:: EXERCISE MATERIALS

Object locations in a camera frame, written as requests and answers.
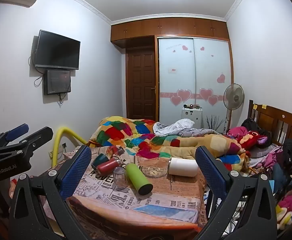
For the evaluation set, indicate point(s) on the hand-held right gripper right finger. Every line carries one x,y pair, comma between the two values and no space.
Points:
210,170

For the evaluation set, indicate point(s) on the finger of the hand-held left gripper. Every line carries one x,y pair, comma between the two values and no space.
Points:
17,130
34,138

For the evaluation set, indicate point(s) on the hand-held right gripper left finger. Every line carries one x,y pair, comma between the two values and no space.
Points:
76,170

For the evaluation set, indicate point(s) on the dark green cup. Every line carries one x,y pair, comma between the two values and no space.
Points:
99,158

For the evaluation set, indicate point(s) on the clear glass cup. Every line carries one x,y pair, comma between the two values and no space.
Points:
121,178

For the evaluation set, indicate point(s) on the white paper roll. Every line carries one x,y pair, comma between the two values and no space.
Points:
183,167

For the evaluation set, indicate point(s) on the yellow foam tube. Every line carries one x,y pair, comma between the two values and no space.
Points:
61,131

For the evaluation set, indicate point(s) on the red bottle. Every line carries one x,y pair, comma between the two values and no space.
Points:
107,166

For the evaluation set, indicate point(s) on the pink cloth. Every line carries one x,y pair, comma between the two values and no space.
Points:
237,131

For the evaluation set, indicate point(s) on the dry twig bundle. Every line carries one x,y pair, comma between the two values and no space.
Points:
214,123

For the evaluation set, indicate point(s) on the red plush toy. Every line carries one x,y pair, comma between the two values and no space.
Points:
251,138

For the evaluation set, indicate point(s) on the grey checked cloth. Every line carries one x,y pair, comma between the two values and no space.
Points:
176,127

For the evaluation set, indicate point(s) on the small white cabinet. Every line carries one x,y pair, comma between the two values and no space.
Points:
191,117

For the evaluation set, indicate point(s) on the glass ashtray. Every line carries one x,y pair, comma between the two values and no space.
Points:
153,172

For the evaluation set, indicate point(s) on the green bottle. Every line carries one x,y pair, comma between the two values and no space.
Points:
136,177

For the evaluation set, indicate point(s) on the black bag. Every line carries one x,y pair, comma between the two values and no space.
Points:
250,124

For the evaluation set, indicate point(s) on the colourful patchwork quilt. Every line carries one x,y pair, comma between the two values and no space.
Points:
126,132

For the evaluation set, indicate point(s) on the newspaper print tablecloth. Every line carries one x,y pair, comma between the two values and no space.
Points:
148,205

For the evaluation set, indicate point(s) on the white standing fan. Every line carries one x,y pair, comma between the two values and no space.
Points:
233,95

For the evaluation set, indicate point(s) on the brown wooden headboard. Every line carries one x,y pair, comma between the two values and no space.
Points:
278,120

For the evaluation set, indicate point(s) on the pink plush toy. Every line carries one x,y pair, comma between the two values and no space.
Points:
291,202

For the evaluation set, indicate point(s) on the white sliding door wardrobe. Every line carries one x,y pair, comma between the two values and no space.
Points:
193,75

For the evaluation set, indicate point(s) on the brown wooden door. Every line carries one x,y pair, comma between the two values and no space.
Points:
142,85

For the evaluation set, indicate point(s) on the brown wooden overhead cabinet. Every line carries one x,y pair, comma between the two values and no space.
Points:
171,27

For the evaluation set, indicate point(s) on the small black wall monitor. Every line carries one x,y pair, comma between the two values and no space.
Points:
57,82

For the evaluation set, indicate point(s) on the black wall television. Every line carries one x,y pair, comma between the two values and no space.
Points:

::::

» **AIM OF THE TASK**
Nothing before the line holding "For the evaluation set, indicate point(s) on the white standing" belongs in the answer. Repeat that line and the rest of the listing exactly.

» **RESPONSE FOR THIS EXERCISE**
For the evaluation set, indicate point(s) on the white standing fan. Every line carries one x,y pair, comma between the two values and no space.
Points:
233,95

For the evaluation set, indicate point(s) on the brown wooden headboard. Every line carries one x,y pair, comma between the two values and no space.
Points:
278,120

For the evaluation set, indicate point(s) on the pink plush toy. Every line carries one x,y pair, comma between the two values and no space.
Points:
291,202

For the evaluation set, indicate point(s) on the white sliding door wardrobe. Every line carries one x,y pair, comma between the two values and no space.
Points:
193,75

For the evaluation set, indicate point(s) on the brown wooden door. Every line carries one x,y pair, comma between the two values and no space.
Points:
142,85

For the evaluation set, indicate point(s) on the brown wooden overhead cabinet. Every line carries one x,y pair, comma between the two values and no space.
Points:
171,27

For the evaluation set, indicate point(s) on the small black wall monitor. Every line carries one x,y pair, comma between the two values and no space.
Points:
57,82

For the evaluation set, indicate point(s) on the black wall television. Every line carries one x,y pair, comma between the two values and no space.
Points:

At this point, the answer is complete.